About the Speakers:
Nilanjana Sengupta, author and community historian, is based in Singapore and a recent participant in an advanced writing programme with Oxford.
Her book, The Votive Pen: Writings on Edwin Thumboo, was shortlisted for both the Singapore Literature Prize and Singapore Book Award. Her latest book, Chickpeas to Cook & Other Stories, dwells on the lives of women from some of the micro-communities of Singapore. Her other books include A Gentleman’s Word, The Female Voice of Myanmar, and Singapore, My Country.
Sengupta’s books have been critically acclaimed, adopted for university courses, and translated into multiple languages. She has been associated with the ISEAS-Yusof Ishak Institute as well as NUS in various research capacities, and her overarching research interest is the feminist awakening in Southeast Asia, cultural exchanges between Asian nations, and questions of integration, identity, and hybridity of borrowed cultures.
Born and bred in Singapore, Theresa W. Devasahayam is a family and gender anthropologist. As an undergraduate, she enjoyed sociology and anthropology and furthered her interest in gender studies at the graduate level when she completed her PhD at Syracuse University in the USA.
During her career, Theresa has edited seven books and co-authored one book—all having one connecting thread in that they ask fundamental questions around inequality, oppression, and exploitation between the sexes.
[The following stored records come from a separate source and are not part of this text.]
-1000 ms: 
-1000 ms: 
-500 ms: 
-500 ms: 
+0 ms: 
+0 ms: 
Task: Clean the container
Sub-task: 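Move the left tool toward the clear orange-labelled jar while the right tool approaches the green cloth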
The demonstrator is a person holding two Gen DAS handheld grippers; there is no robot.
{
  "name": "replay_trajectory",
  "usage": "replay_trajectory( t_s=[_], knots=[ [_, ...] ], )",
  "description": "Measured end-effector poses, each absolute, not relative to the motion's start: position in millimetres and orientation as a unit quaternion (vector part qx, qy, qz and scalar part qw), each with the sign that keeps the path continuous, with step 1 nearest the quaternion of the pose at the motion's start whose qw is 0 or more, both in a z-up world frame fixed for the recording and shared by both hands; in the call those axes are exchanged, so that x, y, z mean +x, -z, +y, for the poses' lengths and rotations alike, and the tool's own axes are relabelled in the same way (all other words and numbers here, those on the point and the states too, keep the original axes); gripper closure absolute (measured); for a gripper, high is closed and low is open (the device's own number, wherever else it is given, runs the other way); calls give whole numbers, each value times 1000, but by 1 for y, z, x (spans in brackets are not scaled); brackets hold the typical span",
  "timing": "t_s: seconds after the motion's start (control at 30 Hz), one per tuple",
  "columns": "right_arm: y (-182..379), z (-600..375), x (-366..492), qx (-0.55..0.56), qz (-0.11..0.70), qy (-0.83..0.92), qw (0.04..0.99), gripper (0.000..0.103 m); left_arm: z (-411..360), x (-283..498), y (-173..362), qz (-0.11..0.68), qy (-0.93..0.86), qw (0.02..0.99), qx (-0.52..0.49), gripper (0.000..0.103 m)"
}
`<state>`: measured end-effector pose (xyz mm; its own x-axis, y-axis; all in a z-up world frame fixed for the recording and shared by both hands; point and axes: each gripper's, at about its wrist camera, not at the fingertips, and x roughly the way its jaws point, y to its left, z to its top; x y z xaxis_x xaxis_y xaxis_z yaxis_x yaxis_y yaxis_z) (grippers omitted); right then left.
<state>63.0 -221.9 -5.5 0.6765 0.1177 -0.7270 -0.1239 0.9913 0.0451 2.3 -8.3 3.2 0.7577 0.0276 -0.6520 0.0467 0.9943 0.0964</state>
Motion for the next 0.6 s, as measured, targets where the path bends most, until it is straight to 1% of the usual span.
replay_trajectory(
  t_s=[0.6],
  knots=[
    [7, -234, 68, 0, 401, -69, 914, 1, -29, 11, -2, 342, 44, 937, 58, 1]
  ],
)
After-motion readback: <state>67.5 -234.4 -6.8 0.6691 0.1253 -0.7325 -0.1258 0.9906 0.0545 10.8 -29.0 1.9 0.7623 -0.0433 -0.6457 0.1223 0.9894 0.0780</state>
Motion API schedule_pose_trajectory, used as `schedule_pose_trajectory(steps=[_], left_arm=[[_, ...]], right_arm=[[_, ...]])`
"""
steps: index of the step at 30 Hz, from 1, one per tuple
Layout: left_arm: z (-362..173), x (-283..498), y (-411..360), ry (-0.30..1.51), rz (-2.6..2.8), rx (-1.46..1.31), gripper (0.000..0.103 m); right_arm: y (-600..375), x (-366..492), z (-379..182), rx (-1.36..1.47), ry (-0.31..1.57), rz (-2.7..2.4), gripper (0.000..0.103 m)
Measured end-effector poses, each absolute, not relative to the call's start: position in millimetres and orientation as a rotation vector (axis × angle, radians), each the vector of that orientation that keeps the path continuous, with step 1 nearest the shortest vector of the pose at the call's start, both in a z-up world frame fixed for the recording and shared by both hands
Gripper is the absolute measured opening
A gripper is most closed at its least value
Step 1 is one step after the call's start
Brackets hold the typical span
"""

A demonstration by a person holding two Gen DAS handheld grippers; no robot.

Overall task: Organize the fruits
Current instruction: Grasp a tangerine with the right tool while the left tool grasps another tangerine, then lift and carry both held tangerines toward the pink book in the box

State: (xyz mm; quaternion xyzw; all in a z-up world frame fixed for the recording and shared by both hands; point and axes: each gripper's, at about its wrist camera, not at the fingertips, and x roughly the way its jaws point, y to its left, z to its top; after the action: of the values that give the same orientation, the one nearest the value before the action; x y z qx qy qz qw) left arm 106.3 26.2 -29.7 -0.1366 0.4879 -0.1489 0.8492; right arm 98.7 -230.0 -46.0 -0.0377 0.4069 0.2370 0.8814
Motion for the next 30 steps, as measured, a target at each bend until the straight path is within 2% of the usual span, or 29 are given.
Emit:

She has also been cited for her views on women, the family, and aging by Bloomberg and CNN. Little Drops: Cherished Children of Singapore’s Past is her first book written for a non-academic audience.
With the same passion she puts into her writing, Theresa enjoys engaging in various charity efforts aimed at raising funds for girls’ and women’s empowerment projects in developing countries. Her aspirations are simple: give back to society whatever gifts one may have recognising that one has been empowered to empower others.